Writing is something that is enjoyable. Being able to sit and interact with the characters of a story, to follow along as they lead you into situations and resolutions you hadn’t expected, is something that never grows old. Just like Tolkien, I love to subcreate. I love to tell stories and to know that my audience, whether that audience is one or a thousand, has enjoyed hearing that tale. When the mood is right, there is nothing better than to sit and get lost while writing a story for hours.
Unfortunately there is another aspect of writing, the other side of the writing process that is the red-headed stepchild. I don’t know if there are many writers that get as enthusiastic about sitting down to edit their work as they get when writing something fresh and new. And I understand completely – when you are editing you are only modifying a story that you’ve already told. Editing can be as boring as just changing some spelling and grammar issues. Other times it can involve a complete reshaping of a story to the point where it is almost brand new.
I’m caught in the midst of an editing storm. I spent the past two weeks editing through my first novel and the end result was a much better, and longer, product. Looking back at my first draft in 2013 I can see just from the word count that it has nearly doubled in size while maintaining many of the same key plot elements. And the odds are good that, if I find an agent, I will be editing it at least once more before it gets published (although I hope that requires a lot less work!).
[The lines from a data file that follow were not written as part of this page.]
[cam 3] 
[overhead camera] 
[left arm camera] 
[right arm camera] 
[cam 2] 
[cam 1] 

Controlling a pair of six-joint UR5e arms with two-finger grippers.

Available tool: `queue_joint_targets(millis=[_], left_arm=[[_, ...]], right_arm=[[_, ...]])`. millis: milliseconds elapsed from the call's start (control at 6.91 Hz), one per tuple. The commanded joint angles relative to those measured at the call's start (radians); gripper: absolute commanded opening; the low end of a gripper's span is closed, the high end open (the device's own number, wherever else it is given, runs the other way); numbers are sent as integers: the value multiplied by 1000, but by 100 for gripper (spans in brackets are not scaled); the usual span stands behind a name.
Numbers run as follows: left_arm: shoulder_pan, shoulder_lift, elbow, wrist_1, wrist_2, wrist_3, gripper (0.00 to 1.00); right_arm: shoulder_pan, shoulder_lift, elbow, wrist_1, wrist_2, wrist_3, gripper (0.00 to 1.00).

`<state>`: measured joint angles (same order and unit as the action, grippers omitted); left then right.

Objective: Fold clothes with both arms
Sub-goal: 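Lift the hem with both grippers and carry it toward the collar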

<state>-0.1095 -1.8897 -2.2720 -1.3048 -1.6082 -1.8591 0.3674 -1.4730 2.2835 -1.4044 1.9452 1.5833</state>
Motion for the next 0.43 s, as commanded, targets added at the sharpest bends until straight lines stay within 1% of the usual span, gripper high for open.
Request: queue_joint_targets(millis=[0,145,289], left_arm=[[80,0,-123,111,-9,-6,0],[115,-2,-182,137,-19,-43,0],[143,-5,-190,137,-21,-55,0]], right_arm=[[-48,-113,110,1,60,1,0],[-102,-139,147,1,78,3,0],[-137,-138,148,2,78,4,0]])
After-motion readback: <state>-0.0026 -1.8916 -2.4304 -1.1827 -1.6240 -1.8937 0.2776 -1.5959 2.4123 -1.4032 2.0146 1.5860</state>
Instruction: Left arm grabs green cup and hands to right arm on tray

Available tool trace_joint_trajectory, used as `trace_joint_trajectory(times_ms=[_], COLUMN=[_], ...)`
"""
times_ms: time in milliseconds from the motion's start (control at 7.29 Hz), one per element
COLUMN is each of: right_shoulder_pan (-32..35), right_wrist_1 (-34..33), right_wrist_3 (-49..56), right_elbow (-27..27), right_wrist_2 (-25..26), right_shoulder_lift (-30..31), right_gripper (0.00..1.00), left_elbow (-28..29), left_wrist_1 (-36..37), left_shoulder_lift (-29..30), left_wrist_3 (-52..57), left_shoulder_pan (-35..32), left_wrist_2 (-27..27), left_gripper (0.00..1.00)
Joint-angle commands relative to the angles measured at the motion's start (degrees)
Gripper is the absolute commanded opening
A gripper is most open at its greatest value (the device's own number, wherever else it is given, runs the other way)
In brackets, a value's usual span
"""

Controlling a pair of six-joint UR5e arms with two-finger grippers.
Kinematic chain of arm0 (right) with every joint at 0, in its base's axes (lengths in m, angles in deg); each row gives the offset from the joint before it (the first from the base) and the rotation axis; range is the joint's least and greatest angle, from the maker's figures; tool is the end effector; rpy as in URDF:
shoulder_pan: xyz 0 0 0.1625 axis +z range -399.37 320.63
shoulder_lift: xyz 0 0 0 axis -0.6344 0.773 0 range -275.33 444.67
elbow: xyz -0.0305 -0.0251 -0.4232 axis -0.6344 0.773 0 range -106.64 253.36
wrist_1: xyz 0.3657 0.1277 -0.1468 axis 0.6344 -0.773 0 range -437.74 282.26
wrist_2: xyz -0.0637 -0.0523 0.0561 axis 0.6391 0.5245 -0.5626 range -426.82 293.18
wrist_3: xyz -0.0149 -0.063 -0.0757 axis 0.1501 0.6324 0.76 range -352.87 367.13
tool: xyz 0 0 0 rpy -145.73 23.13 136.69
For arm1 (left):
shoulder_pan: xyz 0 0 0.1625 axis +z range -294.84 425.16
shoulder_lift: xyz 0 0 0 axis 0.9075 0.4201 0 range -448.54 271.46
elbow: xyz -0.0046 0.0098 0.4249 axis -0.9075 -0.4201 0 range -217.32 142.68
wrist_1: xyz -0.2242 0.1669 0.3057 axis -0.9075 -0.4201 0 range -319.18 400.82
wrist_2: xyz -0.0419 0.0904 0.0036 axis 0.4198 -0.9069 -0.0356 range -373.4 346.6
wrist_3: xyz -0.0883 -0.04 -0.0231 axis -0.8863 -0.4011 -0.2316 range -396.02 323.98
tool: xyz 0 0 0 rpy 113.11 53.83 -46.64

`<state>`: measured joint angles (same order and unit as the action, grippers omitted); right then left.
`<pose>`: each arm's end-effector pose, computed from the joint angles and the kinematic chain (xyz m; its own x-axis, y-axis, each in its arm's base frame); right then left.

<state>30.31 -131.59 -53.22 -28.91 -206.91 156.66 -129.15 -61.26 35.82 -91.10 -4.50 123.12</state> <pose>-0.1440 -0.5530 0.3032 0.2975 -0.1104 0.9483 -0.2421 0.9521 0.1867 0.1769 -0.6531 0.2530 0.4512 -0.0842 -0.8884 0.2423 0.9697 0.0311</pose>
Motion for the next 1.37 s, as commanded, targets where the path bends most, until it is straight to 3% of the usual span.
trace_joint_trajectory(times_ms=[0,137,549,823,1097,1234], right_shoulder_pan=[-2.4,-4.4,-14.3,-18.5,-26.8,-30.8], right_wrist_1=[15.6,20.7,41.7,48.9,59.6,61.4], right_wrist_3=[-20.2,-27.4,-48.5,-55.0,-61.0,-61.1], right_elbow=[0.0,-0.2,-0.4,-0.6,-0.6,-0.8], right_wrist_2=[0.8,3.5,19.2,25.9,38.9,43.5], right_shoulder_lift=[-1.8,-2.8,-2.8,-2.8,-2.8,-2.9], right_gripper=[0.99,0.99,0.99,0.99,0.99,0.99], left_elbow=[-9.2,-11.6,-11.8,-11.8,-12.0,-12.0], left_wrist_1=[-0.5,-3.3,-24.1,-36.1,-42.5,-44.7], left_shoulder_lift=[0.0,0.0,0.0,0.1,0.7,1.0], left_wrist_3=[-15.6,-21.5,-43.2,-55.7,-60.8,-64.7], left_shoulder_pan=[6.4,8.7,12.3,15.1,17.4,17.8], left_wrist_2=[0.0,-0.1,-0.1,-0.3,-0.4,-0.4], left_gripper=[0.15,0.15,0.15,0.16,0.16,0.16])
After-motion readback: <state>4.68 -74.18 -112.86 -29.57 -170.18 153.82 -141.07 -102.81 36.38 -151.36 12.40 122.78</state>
I finished that task yesterday only to be rewarded with the pre-print proofs of the anthology. So now I will spend this week looking for those minor spelling and grammar issues to be fixed in my story and get that back into the hands of the publisher. That is an unexciting, but essential, round of edits.
And then I got back an unusual rejection around a week ago. I had submitted a long narrative poem (titled “Taking Down Goliath”) to a publication and they rejected it but said if I would like to rework it that I would be welcome to resubmit it again. That is the best kind of rejection as it means there is great hope for an edited edition to get that acceptance. So before diving into a new Monster Huntress story or book I will probably return to that poem from a few years ago and edit it with a fresh set of eyes.
The other side of writing isn’t always as fun or as exciting as writing, but it is very important for turning those rejections (or potential rejections) into published works.